[Work instruction]:
Leaving the images out, output each entry below exactly.

#### Entries supplied ####

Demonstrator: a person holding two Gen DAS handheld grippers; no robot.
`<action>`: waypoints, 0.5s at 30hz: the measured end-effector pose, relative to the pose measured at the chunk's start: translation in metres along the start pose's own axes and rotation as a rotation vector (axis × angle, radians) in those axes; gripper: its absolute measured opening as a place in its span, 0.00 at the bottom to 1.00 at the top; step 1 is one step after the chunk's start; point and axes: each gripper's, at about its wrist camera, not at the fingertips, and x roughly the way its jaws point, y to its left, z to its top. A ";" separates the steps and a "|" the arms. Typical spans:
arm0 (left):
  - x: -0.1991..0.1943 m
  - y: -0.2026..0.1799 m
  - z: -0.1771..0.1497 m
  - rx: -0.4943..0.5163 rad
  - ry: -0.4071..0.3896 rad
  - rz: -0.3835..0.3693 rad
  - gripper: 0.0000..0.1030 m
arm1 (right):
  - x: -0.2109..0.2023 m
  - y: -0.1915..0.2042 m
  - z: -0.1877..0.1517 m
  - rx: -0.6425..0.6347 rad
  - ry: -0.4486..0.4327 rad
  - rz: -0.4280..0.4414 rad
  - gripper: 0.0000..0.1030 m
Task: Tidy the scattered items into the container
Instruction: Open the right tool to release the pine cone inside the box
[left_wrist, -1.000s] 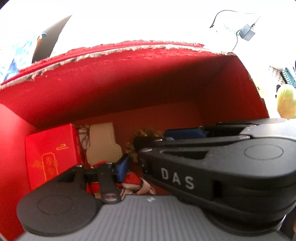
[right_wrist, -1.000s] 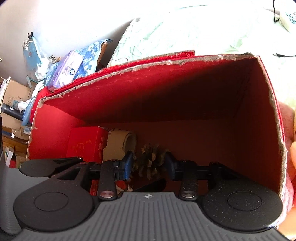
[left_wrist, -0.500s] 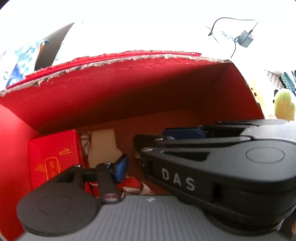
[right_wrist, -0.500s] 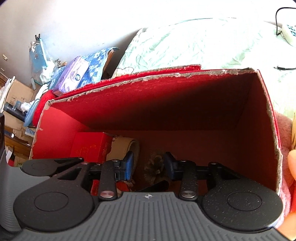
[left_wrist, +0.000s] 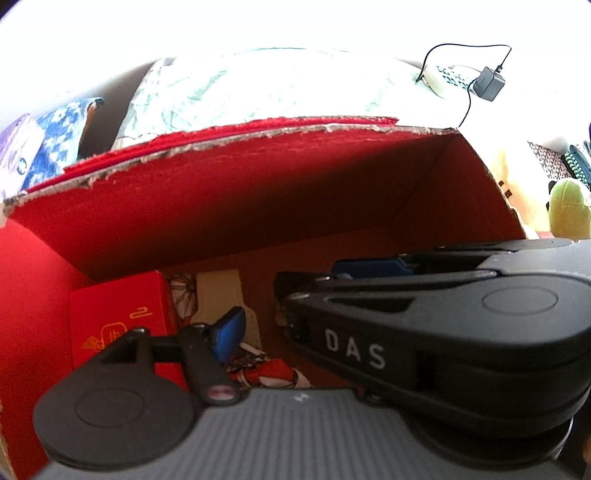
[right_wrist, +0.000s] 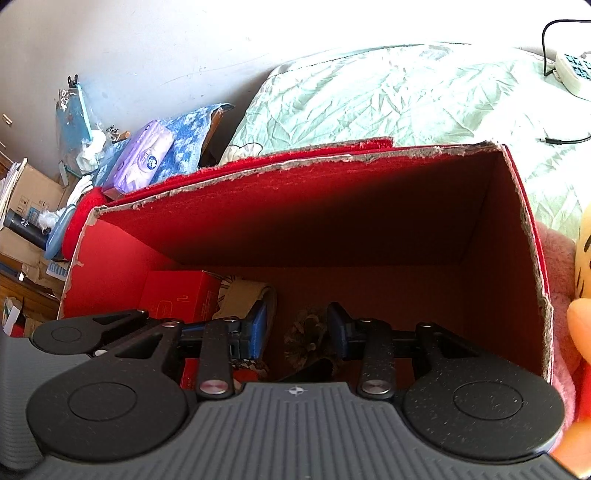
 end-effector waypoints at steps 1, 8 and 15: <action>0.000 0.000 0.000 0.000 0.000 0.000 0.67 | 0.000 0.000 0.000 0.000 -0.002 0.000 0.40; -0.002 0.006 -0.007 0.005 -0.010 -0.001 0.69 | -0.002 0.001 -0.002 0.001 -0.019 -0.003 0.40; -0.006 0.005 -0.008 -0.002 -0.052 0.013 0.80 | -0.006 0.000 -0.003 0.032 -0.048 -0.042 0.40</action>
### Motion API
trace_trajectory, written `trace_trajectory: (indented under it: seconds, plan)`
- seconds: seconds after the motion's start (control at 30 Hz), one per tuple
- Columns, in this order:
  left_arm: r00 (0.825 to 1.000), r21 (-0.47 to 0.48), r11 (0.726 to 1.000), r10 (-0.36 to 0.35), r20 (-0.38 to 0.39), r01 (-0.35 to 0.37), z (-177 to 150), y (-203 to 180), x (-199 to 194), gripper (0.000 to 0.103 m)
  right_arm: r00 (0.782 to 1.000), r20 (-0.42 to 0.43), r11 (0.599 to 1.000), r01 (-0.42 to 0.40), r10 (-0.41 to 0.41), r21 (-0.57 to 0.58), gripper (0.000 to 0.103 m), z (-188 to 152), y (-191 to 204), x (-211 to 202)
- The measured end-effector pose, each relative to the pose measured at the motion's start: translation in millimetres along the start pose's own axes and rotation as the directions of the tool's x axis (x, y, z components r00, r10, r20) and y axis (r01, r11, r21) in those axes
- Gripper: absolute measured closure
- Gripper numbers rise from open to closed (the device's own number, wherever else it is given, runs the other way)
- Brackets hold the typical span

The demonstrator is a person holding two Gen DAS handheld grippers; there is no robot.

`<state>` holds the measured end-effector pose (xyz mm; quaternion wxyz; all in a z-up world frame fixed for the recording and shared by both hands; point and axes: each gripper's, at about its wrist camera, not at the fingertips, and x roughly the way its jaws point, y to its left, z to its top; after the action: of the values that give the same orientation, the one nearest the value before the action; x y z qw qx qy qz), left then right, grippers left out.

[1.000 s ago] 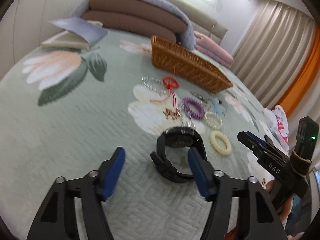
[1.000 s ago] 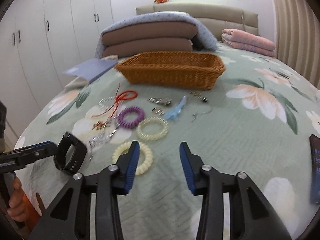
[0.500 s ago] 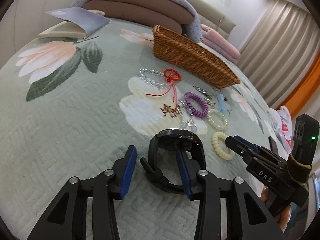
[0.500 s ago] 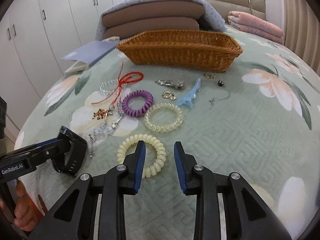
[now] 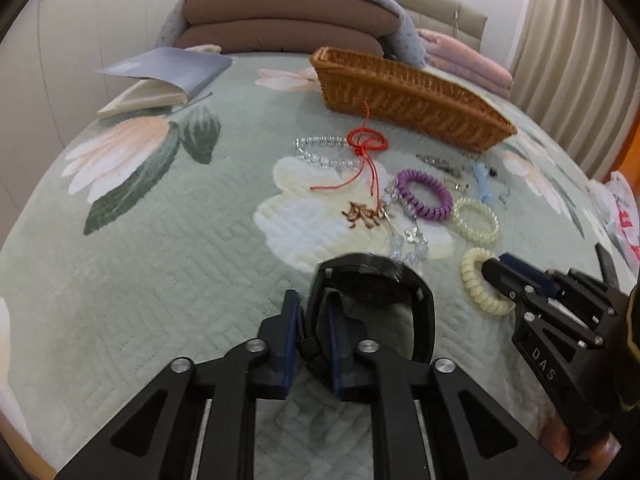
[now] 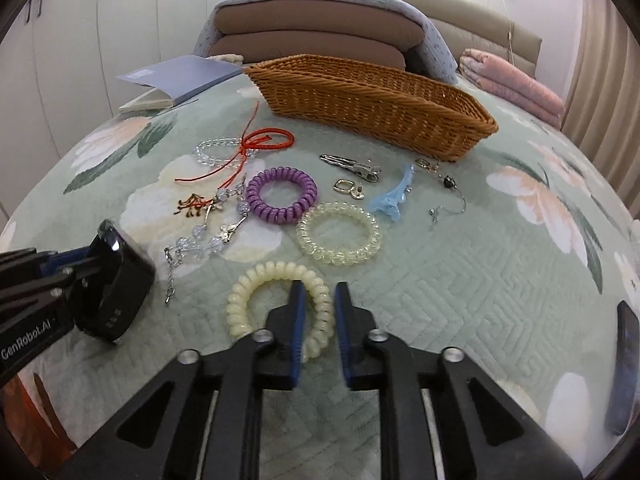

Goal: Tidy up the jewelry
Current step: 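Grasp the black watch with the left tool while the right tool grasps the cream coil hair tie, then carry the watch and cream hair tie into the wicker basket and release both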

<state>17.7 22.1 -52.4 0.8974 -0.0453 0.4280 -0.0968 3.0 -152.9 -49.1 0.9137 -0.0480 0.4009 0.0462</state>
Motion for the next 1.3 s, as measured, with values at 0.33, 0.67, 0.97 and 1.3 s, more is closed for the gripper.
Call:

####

[Answer section]:
Demonstrator: a person holding two Gen DAS handheld grippers; no robot.
`<action>`: waypoints, 0.5s at 30hz: the measured end-effector pose, relative to the pose measured at the chunk's start: translation in metres along the start pose's own axes and rotation as a rotation vector (axis × angle, radians) in those axes; gripper: its absolute measured opening as a place in its span, 0.00 at the bottom to 1.00 at the top; step 1 is one step after the chunk's start; point and axes: each gripper's, at about its wrist camera, not at the fingertips, and x roughly the way its jaws point, y to its left, z to its top. A ";" separates the steps and a "|" the arms. Typical spans:
arm0 (left):
  - x: -0.1991..0.1943 m
  - y: -0.2026..0.1799 m
  - z: -0.1771..0.1497 m
  - rx: -0.4943..0.5163 rad
  - ry: -0.4071..0.3896 rad
  - rz: -0.3835..0.3693 rad
  - gripper: 0.0000..0.1030 m
arm1 (right):
  - x: -0.2109..0.2023 m
  - y: -0.1915..0.2042 m
  - z: -0.1877..0.1517 m
  - rx: -0.6425..0.6347 rad
  - ry: -0.4486..0.4327 rad
  - rz: -0.4280..0.4414 rad
  - gripper: 0.0000..0.1030 m
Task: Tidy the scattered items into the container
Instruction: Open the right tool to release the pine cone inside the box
[left_wrist, -1.000s] 
[right_wrist, -1.000s] 
[left_wrist, -0.500s] 
[right_wrist, -0.500s] 
[left_wrist, +0.000s] 
[right_wrist, +0.000s] 
 end-effector waypoints at steps 1, 8 and 15: <action>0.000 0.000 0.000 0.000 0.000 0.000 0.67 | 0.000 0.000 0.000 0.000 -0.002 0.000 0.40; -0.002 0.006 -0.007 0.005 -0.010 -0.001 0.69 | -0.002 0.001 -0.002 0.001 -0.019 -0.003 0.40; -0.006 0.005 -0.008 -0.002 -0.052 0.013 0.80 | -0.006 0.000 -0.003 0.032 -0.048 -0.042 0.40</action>
### Motion API
trace_trajectory, written `trace_trajectory: (indented under it: seconds, plan)`
- seconds: seconds after the motion's start (control at 30 Hz), one per tuple
- Columns, in this order:
  left_arm: r00 (0.825 to 1.000), r21 (-0.47 to 0.48), r11 (0.726 to 1.000), r10 (-0.36 to 0.35), r20 (-0.38 to 0.39), r01 (-0.35 to 0.37), z (-177 to 150), y (-203 to 180), x (-199 to 194), gripper (0.000 to 0.103 m)
  right_arm: r00 (0.782 to 1.000), r20 (-0.42 to 0.43), r11 (0.599 to 1.000), r01 (-0.42 to 0.40), r10 (-0.41 to 0.41), r21 (-0.57 to 0.58), gripper (0.000 to 0.103 m), z (-188 to 152), y (-191 to 204), x (-211 to 202)
- The measured end-effector pose, each relative to the pose measured at the motion's start: translation in millimetres along the start pose's own axes and rotation as the directions of the tool's x axis (x, y, z components r00, r10, r20) and y axis (r01, r11, r21) in those axes
- Gripper: absolute measured closure
- Gripper numbers rise from open to closed (the device's own number, wherever else it is given, runs the other way)
- Brackets hold the typical span

The demonstrator is a person holding two Gen DAS handheld grippers; there is no robot.

`<state>` holds the measured end-effector pose (xyz mm; quaternion wxyz; all in a z-up world frame fixed for the recording and shared by both hands; point and axes: each gripper's, at about its wrist camera, not at the fingertips, and x roughly the way its jaws point, y to its left, z to its top; after the action: of the values that give the same orientation, the one nearest the value before the action; x y z qw qx qy qz), left then right, grippers left out.

[1.000 s ago] 
[1.000 s ago] 
[0.500 s ago] 
[0.500 s ago] 
[now] 
[now] 

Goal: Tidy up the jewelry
Current step: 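Grasp the black watch with the left tool while the right tool grasps the cream coil hair tie, then carry the watch and cream hair tie into the wicker basket and release both
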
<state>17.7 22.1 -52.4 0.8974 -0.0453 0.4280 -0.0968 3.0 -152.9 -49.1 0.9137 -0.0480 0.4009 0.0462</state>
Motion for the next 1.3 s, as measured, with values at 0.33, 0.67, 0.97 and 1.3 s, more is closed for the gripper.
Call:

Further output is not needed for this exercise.